As interesting as Hof's method sounds, there are some deal-breakers that would keep me from practicing it. For instance, the earliest part of the training involves using only cold water during every shower as practice for your breathing. There are certain parameters I've established for my life and taking ice cold showers falls rather definitively outside those bounds. Yet, humans have been struggling to transcend the boundaries of nature and physiology throughout time. What is intriguing to me about Hof's method are the parallels between it and the techniques and supposed abilities of Indian yoga practitioners called siddhas ("perfected" ones). In contrast to popular perception, yoga is not about physical fitness or muscle tone; rather, it is an ancient meditative practice for attaining spiritual insight into the nature of ultimate reality. One of the treatises on yoga considered most authoritative, at least in the Hindu tradition, is the Yoga Sutra of Patanjali. According to that text, control of one's breath creates control of the body, which in turn garners control of the mind, and with control of the mind, one can begin to experience the true nature of one's soul and reality itself. Along the way, Patanjali says, one develops certain powers over the material world. For instance, quoting from Stoler-Miller's 1995 translation of the Yoga Sutra, the yogin "has knowledge of the thoughts of others" (64), "can become invisible," and by concentrating on the celestial spheres, has complete awareness of the movement of the moon and the disposition of all the stars (66). Yogins are also famed for displays of incredible stamina and strength, referred to in the texts as tapas ("heat") and sometimes ojas (which my Sanskrit teacher suggested was best translated as "supreme awesomeness").

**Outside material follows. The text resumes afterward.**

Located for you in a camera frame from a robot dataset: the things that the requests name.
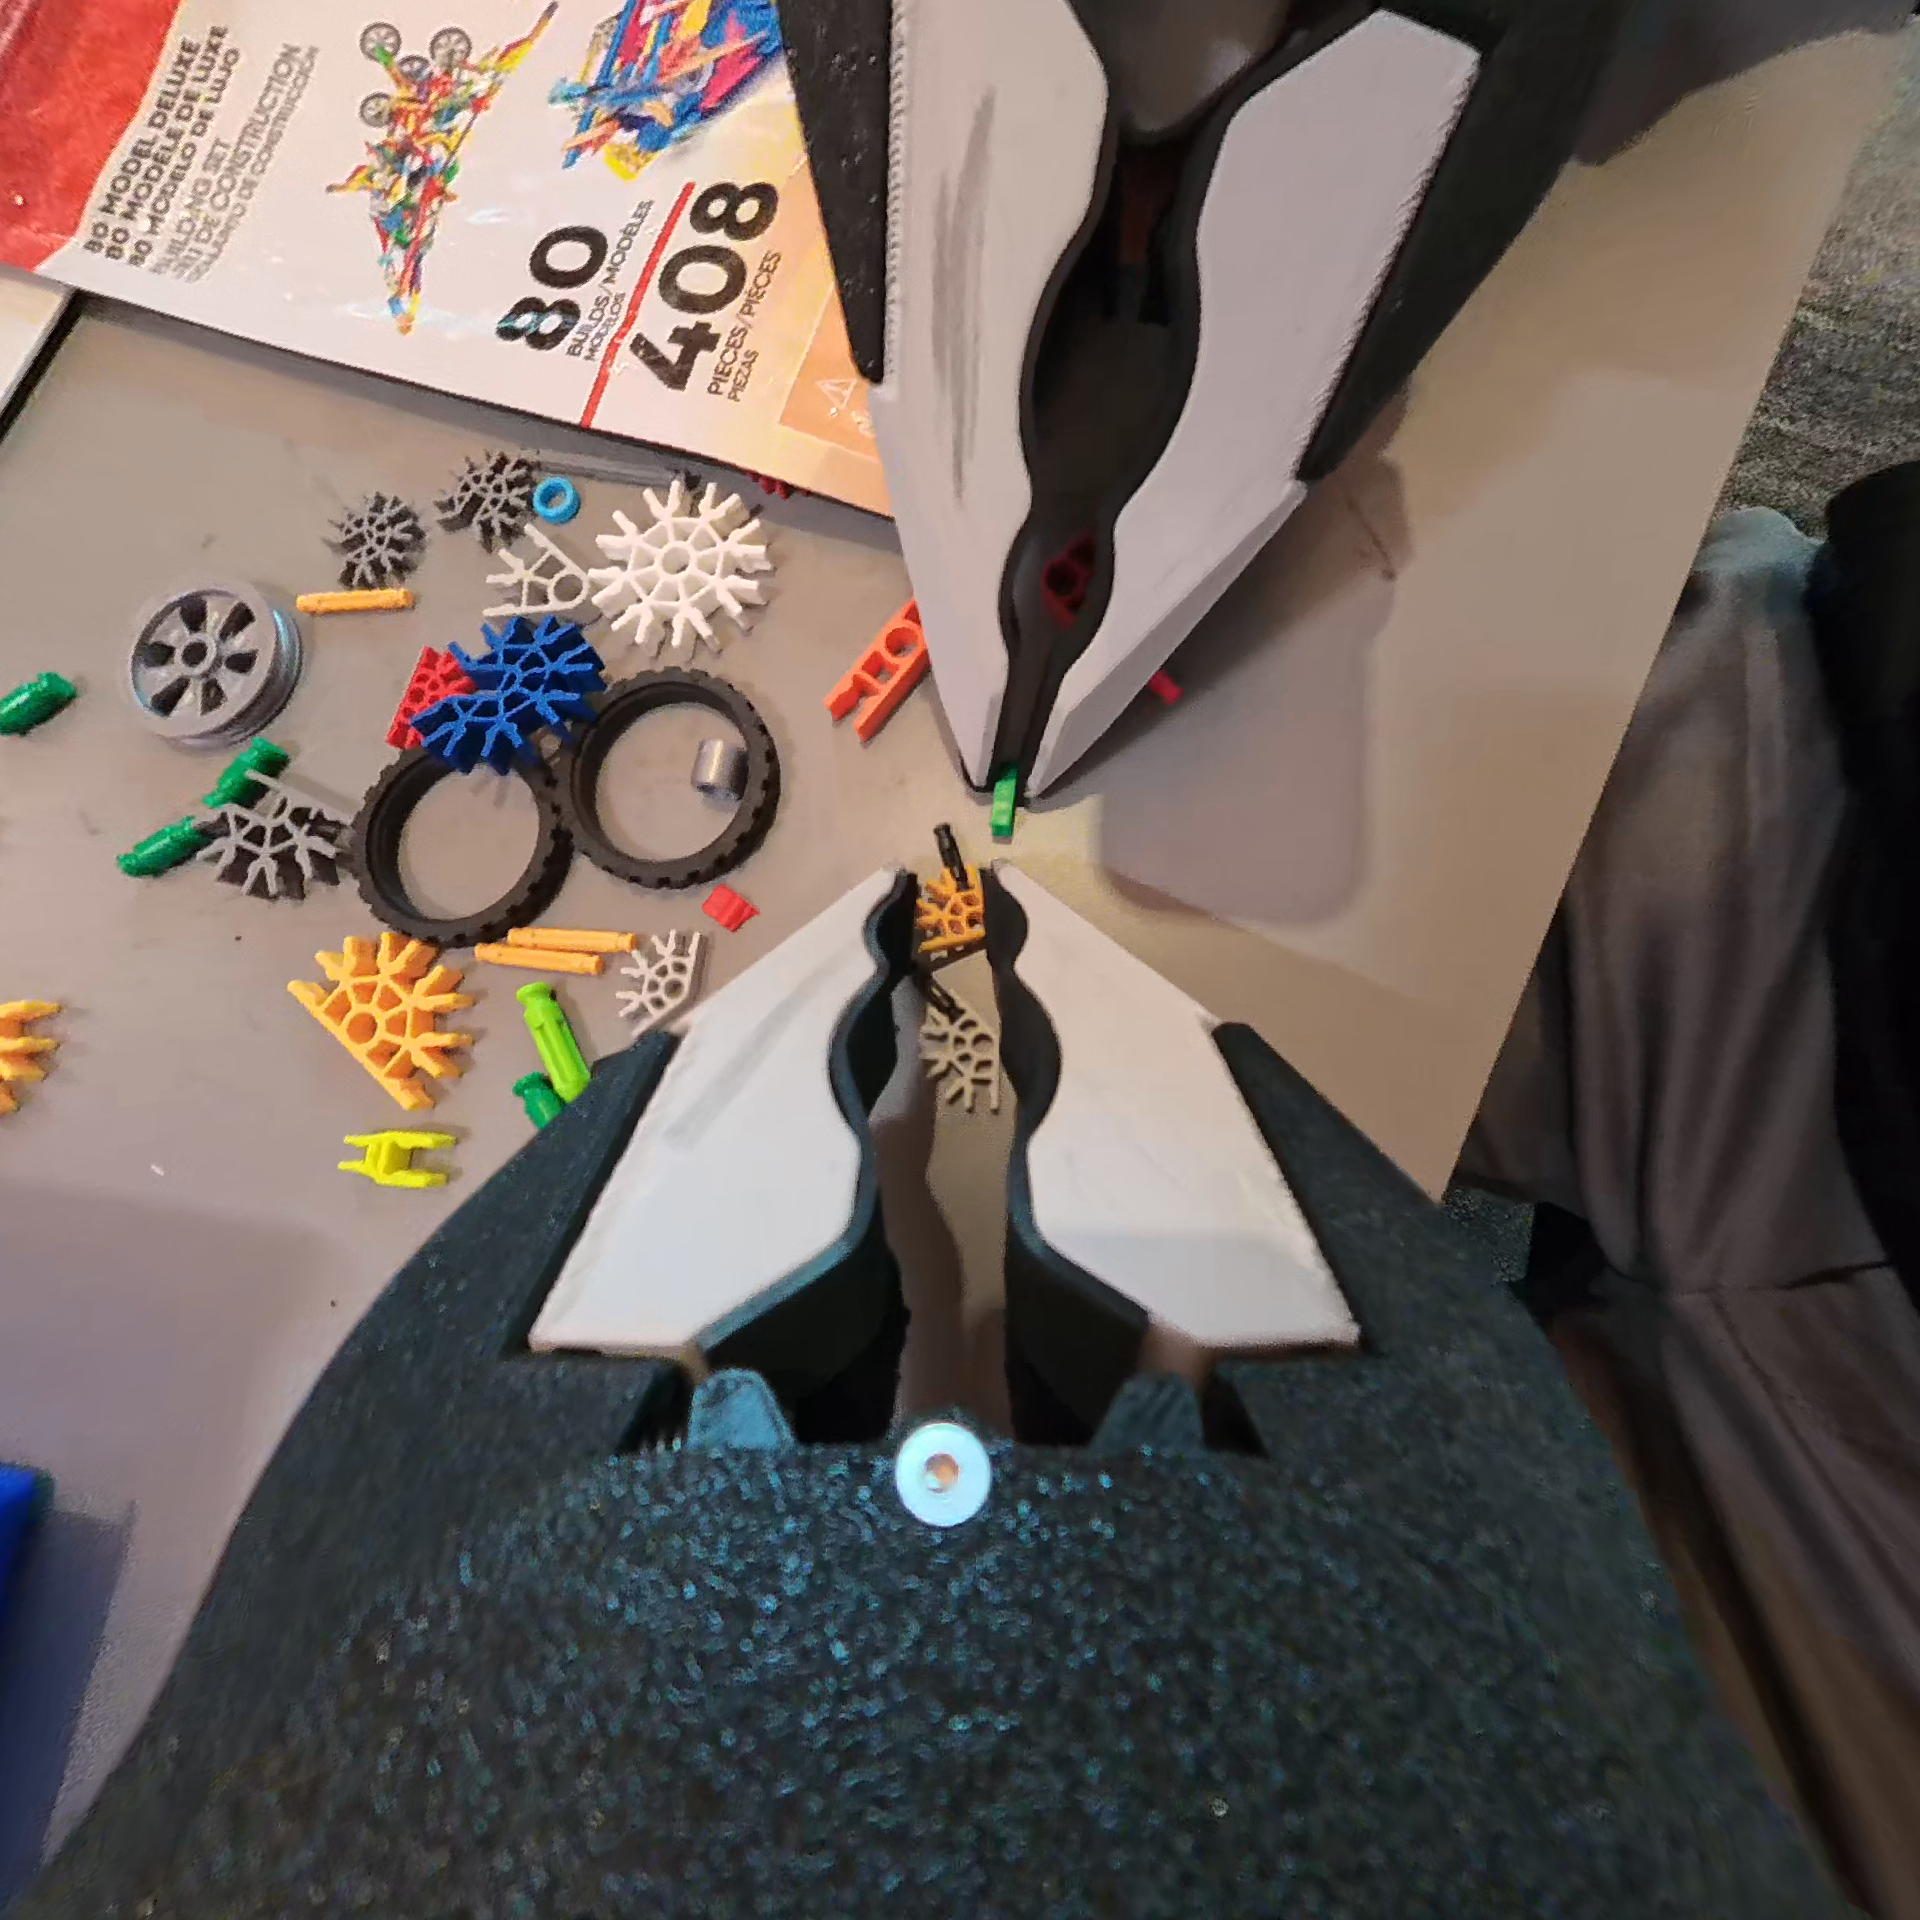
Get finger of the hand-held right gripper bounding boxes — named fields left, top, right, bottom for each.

Given our discussion of Hof's techniques above, it is interesting to note the presence of stamina and, especially, heat in the description of the powers of the yogin. Hof has described reading Eliade's Yoga: Immortality and Freedom and incorporating Tibetan tummo meditation into his method, so the similarity between his practice and the power of the yogin are not altogether surprising. It is worthwhile to point out, though, that Patanjali has a cautionary perspective on such abilities: "If they become a distraction these powers of perfection are impediments to pure contemplation" (68). One wonders if Patanjali would thus take issue with Hof's use of yoga-inspired practices.
While Hof's writings were driving me to look through the Yoga Sutra again and reacquaint myself with yogic powers, serendipity created another bend in this stream of thought. As I reread Patanjali, the trailer for Avengers: Infinity War came out:
With the Yoga Sutra in front of me, a hitherto unappreciated connection occurred. The six Infinity Stones in Marvel lore allow their owner to control (respectively) Space, Time, Power, Mind, Soul, and Reality. The articulation of yogic powers reads eerily like a recitation of the same areas: the yogin can master knowledge of the moon and stars (Space), ceases the turnings of thought and reads the thoughts of others (Mind), can see the future and access past lives (Time), gains insight into the indestructible Self (Soul), performs feats of strength (Power), and grasps the ultimate nature of the universe (Reality). Thanos, the character in the comics and the film who attempts to collect all of the stones and thus achieve supremacy over the universe, is often called the "mad titan." Does the connection to yoga lore make him more of a "mad yogin?"
Interestingly, the plot of the original Infinity Gauntlet series is quite similar to many Hindu myths: a demon uses yogic practice to acquire seemingly insurmountable power and overthrows the gods, who must resort to often unconventional stratagems to defeat him and restore cosmic balance. (See, for instance, the stories of Ravana, Hiranyakshipu, and Taraka.) In the Infinity story, the Avengers and other Marvel heroes would take the place of the deposed gods who must overcome the demon. Jim Starlin, the original author of the Infinity comics, was known for introducing religious themes into his work, so I wonder if he might have come across Hindu and yogic lore somewhere and adapted it into his own comic narratives. You can be certain I'm waiting anxiously for the film to see how this and other comparative religion elements are treated.